Member of the Folketing
- Incumbent
- Assumed office 1 November 2022
- Constituency: North Jutland

Personal details
- Born: 5 November 1982 (age 43) Skive, Denmark
- Party: Denmark Democrats (2022-)
- Other political affiliations: Danish People's Party (before 2022)

= Kristian Bøgsted =

Danish Politician

Kristian Bøgsted (born 5 November 1982) is a Danish politician and a member of the Folketing for the Denmark Democrats party. He has represented North Jutland since 2022.

==Biography==
Bøgsted was born in Skive on 5 November 1982 and is the son of politician and former member of the Folketing Bent Bøgsted. He grew up in Ringkøbing-Skjern municipality. Bøgsted trained as a waiter during college and then worked as a manager for Vestas.

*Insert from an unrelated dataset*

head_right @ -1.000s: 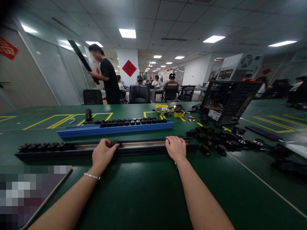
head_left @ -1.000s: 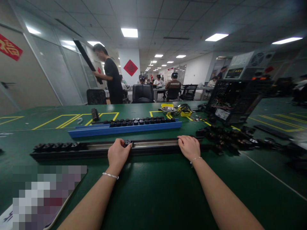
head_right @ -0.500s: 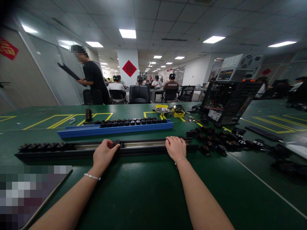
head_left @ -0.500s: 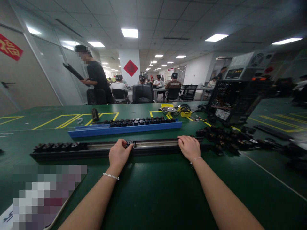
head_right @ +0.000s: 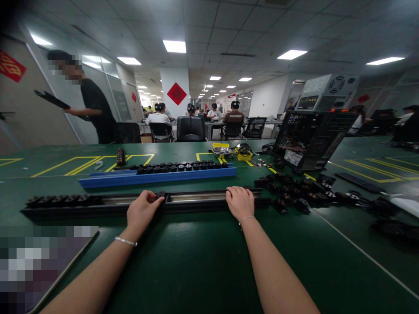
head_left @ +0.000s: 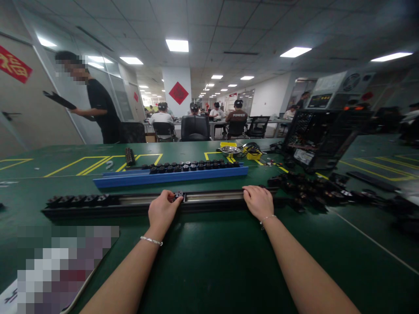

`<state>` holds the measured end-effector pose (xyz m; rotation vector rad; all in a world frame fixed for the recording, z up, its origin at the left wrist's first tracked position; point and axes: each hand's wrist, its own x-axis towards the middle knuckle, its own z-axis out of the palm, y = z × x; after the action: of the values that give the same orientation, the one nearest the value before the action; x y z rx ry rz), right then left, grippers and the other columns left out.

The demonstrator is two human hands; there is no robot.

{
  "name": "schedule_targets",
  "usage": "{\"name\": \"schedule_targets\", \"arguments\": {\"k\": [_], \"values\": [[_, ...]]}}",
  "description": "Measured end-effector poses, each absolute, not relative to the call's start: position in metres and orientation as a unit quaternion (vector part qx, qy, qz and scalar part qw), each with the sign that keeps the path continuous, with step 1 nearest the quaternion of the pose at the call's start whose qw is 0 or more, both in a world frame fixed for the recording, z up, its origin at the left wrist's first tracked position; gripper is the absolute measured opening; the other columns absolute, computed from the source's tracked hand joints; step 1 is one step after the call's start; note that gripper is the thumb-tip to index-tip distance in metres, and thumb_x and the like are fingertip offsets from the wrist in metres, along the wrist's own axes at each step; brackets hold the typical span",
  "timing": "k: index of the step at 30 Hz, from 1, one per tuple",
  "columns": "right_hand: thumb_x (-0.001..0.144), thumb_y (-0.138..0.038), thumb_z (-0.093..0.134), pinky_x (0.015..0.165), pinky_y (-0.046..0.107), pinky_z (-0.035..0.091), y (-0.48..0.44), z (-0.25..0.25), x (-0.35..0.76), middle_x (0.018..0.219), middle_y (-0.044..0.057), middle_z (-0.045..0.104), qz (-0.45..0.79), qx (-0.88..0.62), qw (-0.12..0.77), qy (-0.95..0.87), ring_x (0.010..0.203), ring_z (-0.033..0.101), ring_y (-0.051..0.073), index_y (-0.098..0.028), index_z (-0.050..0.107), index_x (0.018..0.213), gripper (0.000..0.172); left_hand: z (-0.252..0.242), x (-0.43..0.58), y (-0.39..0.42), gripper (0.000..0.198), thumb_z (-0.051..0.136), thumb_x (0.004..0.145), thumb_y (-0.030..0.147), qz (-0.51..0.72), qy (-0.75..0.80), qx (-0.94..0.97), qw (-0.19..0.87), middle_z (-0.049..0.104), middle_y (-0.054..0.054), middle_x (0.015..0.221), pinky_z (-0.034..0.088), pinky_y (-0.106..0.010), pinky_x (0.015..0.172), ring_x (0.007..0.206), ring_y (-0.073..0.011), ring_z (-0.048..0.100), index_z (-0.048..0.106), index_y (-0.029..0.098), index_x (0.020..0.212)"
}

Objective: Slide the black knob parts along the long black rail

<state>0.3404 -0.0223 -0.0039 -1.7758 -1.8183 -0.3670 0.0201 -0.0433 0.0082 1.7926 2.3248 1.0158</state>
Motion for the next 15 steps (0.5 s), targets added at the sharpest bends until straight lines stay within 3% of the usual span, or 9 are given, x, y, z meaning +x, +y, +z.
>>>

He was elected to the city council of Ringkøbing-Skjern as a member of the Danish People's Party (DPP) and became chairman of the party on the municipal council but lost his seat in the 2021 Danish local elections. He subsequently quit the DPP citing working conditions within the party and Morten Messerschmidt's leadership. He later joined the Denmark Democrats and during the 2022 Danish general election was elected to the Folketing for the party.

Bøgsted lives in No, Denmark and is married with five children.